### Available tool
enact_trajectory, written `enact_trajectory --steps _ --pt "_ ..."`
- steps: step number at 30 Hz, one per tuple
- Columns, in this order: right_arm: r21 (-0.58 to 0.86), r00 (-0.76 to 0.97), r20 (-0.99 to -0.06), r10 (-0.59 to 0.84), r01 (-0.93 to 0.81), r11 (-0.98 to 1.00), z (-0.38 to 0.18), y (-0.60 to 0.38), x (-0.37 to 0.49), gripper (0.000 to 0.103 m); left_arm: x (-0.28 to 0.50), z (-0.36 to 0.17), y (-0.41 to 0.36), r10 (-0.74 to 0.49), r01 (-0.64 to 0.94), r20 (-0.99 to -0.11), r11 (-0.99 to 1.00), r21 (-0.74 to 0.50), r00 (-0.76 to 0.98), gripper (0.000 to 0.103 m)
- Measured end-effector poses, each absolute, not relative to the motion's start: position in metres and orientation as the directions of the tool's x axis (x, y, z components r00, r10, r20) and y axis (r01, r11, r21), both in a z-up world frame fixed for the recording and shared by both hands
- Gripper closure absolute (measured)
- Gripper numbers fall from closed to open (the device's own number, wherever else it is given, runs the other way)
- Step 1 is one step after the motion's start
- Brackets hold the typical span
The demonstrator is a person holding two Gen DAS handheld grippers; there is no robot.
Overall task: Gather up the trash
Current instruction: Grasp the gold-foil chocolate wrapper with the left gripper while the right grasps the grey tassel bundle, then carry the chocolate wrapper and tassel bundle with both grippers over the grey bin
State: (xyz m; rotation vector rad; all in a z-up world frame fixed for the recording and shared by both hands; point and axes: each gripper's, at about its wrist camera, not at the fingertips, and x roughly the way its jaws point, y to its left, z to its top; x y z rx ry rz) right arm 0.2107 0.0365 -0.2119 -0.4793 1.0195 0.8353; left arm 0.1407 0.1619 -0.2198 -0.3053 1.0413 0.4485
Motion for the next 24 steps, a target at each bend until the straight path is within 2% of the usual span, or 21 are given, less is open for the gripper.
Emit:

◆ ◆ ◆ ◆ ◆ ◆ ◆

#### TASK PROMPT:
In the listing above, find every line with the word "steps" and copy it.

#### SOLUTION TO THE PROBLEM:
enact_trajectory, written `enact_trajectory --steps _ --pt "_ ..."`
- steps: step number at 30 Hz, one per tuple
Motion for the next 24 steps, a target at each bend until the straight path is within 2% of the usual span, or 21 are given, less is open for the gripper.

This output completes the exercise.